ASSIGNMENT: Below are entries. Pull out all lines containing "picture".

Records contained in a dataset
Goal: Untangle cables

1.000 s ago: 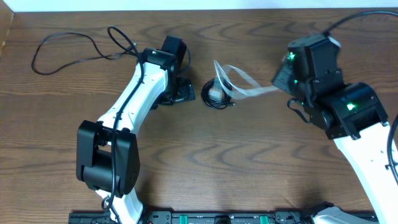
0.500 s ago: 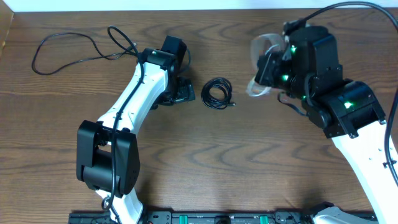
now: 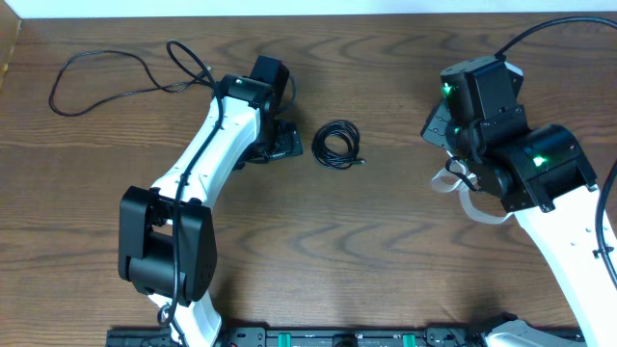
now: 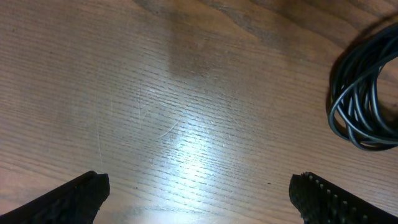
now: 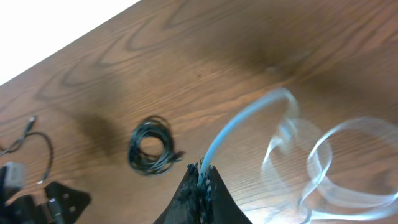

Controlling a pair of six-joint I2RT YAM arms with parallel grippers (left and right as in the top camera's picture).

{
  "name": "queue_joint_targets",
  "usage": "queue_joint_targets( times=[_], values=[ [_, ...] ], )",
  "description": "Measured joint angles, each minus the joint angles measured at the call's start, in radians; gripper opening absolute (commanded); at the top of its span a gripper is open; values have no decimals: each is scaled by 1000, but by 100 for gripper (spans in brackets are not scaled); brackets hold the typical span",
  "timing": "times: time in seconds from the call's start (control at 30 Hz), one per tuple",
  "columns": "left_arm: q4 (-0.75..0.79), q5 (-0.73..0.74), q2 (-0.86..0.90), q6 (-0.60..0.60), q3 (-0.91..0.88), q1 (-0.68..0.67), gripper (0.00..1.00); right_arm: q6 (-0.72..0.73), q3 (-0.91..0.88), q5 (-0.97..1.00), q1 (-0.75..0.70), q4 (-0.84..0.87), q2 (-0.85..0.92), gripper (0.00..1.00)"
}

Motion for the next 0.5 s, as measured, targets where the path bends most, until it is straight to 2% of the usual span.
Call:
queue_joint_targets(
  times=[0.5],
  values=[
    [24,0,0,0,0,0,98,5,0,-189,0,15,0,1]
  ],
)
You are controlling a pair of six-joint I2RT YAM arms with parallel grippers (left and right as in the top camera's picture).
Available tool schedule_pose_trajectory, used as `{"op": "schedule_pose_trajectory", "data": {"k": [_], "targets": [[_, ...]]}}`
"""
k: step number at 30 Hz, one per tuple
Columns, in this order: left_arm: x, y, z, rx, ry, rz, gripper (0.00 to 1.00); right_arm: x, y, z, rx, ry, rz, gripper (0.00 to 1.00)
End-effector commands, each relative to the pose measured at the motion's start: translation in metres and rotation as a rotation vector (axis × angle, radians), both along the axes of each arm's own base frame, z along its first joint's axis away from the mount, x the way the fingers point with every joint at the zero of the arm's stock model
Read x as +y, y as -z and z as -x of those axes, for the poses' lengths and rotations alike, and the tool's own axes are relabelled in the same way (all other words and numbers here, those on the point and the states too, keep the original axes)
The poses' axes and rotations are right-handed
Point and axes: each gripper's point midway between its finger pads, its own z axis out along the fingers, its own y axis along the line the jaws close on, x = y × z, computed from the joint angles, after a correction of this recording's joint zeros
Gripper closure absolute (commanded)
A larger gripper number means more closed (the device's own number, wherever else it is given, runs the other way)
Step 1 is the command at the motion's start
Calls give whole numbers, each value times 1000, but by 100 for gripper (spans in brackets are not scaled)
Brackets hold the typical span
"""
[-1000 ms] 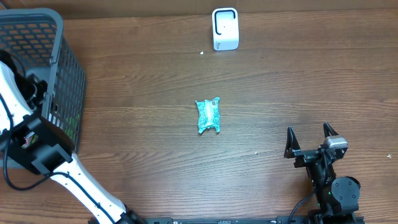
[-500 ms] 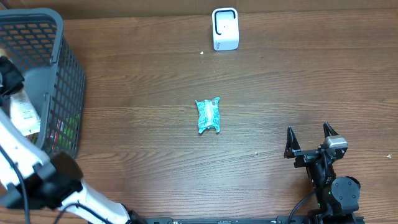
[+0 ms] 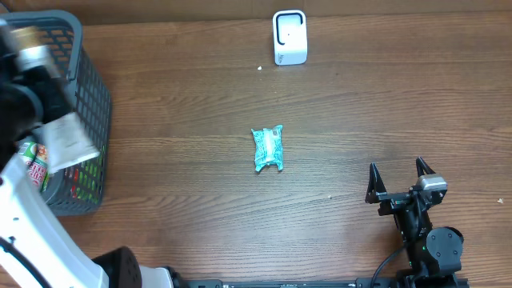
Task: Scan the item barcode
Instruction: 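Carry the white tube out and place it left of the packet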
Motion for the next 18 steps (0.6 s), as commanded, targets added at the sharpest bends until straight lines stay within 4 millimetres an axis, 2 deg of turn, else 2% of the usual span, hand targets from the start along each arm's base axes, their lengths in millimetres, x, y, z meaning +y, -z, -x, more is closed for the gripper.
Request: {"op": "schedule_pose_trajectory", "data": {"k": [1,6,11,15,18], "targets": [[-58,21,-18,53,210,84,96,-2,1,0,-9,11,3,0],[-120,85,-45,195,404,155,95,-2,1,0,-9,11,3,0],[-177,164,-64,281,535,256,96,-2,1,0,-9,11,3,0],[-202,231,-73,304,540,292,96,-2,1,0,-9,11,3,0],[-211,269,-81,274,556,291,96,-2,1,0,-9,11,3,0]]}}
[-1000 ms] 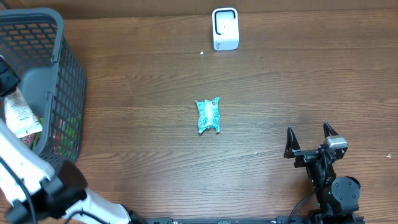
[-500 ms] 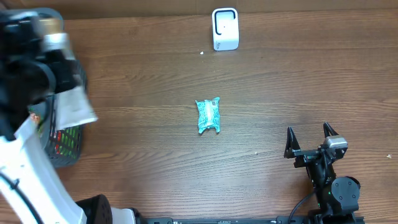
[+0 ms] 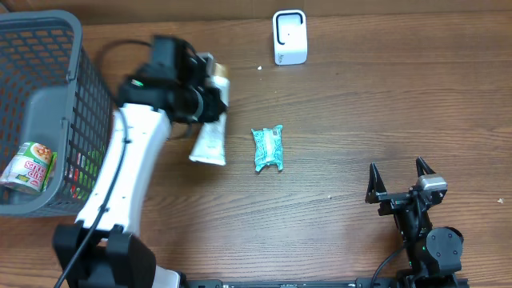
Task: Scan the item barcode
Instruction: 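Carry the white tube out and place it left of the packet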
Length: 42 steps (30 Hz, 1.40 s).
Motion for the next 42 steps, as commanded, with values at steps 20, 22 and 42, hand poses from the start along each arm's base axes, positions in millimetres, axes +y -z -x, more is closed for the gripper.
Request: {"op": "schedule_pose_trajectory", "data": {"k": [20,22,42], "targets": [[-11,130,-18,166,-179,70,58,-2,1,0,-8,11,3,0],[-10,117,-23,153,-169,67,55,-2,1,0,-8,11,3,0],[93,-181,-15,-190,-362,-297,59,-2,1,0,-8,11,3,0]]}}
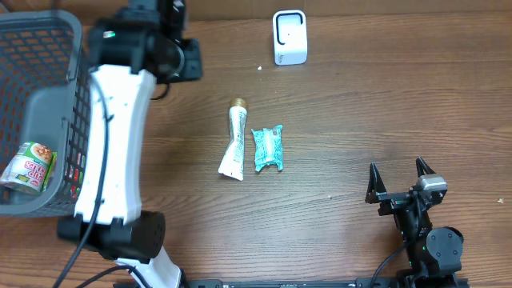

RESULT:
Controlling a pair of six-joint I2RT YAM arms with parallel grippers (left and right as in the top camera's picture).
You are controlling a pair of six-joint I2RT YAM arms with parallel grippers (left and right as in the top camera's picture).

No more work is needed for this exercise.